All imprisoned Hebrew teachers were released this year, some
ahead of schedule and others at the end of their terms. Those
released included Yuliy Edel'shtein, Vladimir Lifshits, Leonid
Vol'vovskiy, losef Zisels (also a member of the Ukrainian
Helsinki Group, and Aleksey Magarik. Hebrew teaching generally
remains forbidden, however.
There were increasing numbers of demonstrations and public
appeals by refuseniks; some resulted in detentions, beatings,
and press vilification. On September 13, a demonstration
against anti-Semitism was prevented by the detention of 18
Moscow Jews. A demonstration on December 6 by refuseniks was
disrupted.
Women normally enjoy the same legal rights as men and are
nominally accorded the right to participate in all areas of
the social, political, and economic life of the Soviet Union,
An extensive system of day-care service and maternity leave
benefits enhances the ability of women to retain employment.
Virtually all women have no choice but to work both inside and
outside the home, with women bearing the main brunt of the
hardship of daily life, such as waiting in long lines for food
products. Women hold a disproportionate percentage of
low-level jobs, such as street-sweeping. The difficulty of
women's lives in the Soviet Union has begun to be discussed in
the Soviet press. Men occupy the great majority of leading
positions in most professions, especially politics. At
present, 12 of 307 full members of the Central Committee of
the Soviet Communist Party are women, and for the first time
in two decades a woman was appointed a Secretary of the
Central Committee.
Most members of the Soviet elite (the party, the military, the
diplomatic service, the scientific-technical intelligentsia,
and the cultural and sports establishments) are shielded to
various degrees from social and economic hardships.

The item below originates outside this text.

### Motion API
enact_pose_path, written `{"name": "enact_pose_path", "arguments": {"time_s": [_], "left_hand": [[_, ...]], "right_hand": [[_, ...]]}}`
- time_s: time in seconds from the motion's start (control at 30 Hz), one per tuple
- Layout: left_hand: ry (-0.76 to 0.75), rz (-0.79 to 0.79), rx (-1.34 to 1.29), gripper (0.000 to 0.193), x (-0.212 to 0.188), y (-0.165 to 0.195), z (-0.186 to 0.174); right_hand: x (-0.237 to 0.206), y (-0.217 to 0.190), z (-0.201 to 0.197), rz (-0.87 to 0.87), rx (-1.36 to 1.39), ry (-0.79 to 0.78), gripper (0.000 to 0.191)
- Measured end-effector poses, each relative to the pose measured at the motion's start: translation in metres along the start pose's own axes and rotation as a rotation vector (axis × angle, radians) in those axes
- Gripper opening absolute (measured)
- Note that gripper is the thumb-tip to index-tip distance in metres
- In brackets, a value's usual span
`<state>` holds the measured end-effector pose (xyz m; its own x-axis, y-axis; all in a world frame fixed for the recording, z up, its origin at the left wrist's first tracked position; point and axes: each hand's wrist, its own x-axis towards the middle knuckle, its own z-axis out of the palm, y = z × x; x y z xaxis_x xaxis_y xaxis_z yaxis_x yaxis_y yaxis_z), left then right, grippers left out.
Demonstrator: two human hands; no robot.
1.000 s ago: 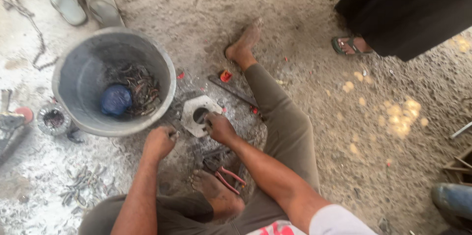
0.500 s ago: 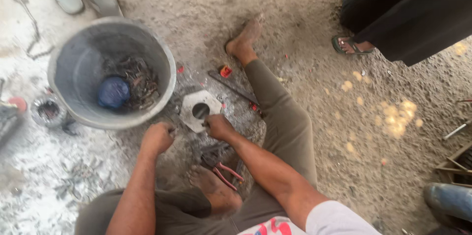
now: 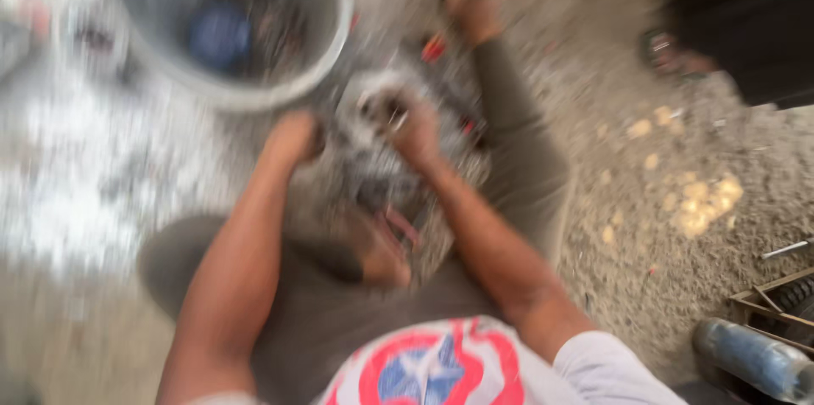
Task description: The person sits on the ground at a motorcycle repair yard and uses pliers to work on a metal brake hub plate, pulling and fitting small springs and pins into the plate. They repeatedly pick parts from a bucket of scrap components, position them in the hub, and press them into place by hand.
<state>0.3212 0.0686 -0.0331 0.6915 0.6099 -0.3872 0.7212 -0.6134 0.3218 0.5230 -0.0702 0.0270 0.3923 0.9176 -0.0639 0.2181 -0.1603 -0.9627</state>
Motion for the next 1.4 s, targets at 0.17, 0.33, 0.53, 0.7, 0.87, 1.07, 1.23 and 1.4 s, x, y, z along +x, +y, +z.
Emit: {"name": "enact_pose_path", "arguments": {"time_s": [0.17,0.33,0.53,0.7,0.87,1.07,1.23,1.4], "left_hand": [[-0.03,-0.039,-0.171,0.014,-0.016,0.005,-0.008],[-0.061,-0.099,-0.196,0.031,-0.021,0.015,-0.024],[0.048,0.075,-0.158,0.025,-0.013,0.002,-0.012],[0.088,0.046,-0.552,0.024,-0.018,-0.001,-0.021],[0.122,0.076,-0.827,0.028,-0.025,0.012,-0.039],[0.022,0.039,-0.963,0.025,-0.021,0.027,-0.046],[0.137,0.057,-0.853,0.021,-0.027,0.039,-0.063],[0.009,0.017,-1.154,0.014,-0.026,0.048,-0.069]], "right_hand": [[-0.008,-0.042,0.003,-0.528,-0.082,0.257,0.035],[-0.014,-0.079,0.011,-0.52,-0.009,0.25,0.029],[0.006,-0.118,0.031,-0.8,-0.147,0.313,0.025],[0.03,-0.097,0.016,-0.5,-0.229,0.104,0.03],[-0.004,-0.036,-0.004,-0.19,-0.028,-0.048,0.012],[-0.022,0.005,0.009,-0.093,-0.083,-0.044,0.015],[-0.017,-0.008,0.015,-0.076,-0.157,-0.029,0.024],[-0.021,-0.021,0.027,-0.114,-0.113,0.015,0.027]]}}
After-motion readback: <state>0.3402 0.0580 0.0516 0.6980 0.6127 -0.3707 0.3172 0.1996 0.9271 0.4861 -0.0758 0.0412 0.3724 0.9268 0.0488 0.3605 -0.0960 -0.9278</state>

They have
greater access than the average Soviet to quality food and
consumer goods, special medical facilities, the best schools,
foreign travel, automobiles, country houses, and paid
vacations at choice resorts.
 
 
CONDITIONS OF LABOR
 
The statutory minimum age for employment of children in 1986
was 16, and the standard workweek was 40 hours. There is no
indication of widespread violation of these norms. The minimum
wage was set at $112 per m.onth at the official rate of
exchange. According to the latest Soviet official data, the
average wage is about $272 per month. Soviet law establishes
minimum conditions of health and safety. According to the
Soviet press, the laws on maximum hours of work and health and
safety standards are v/idely ignored.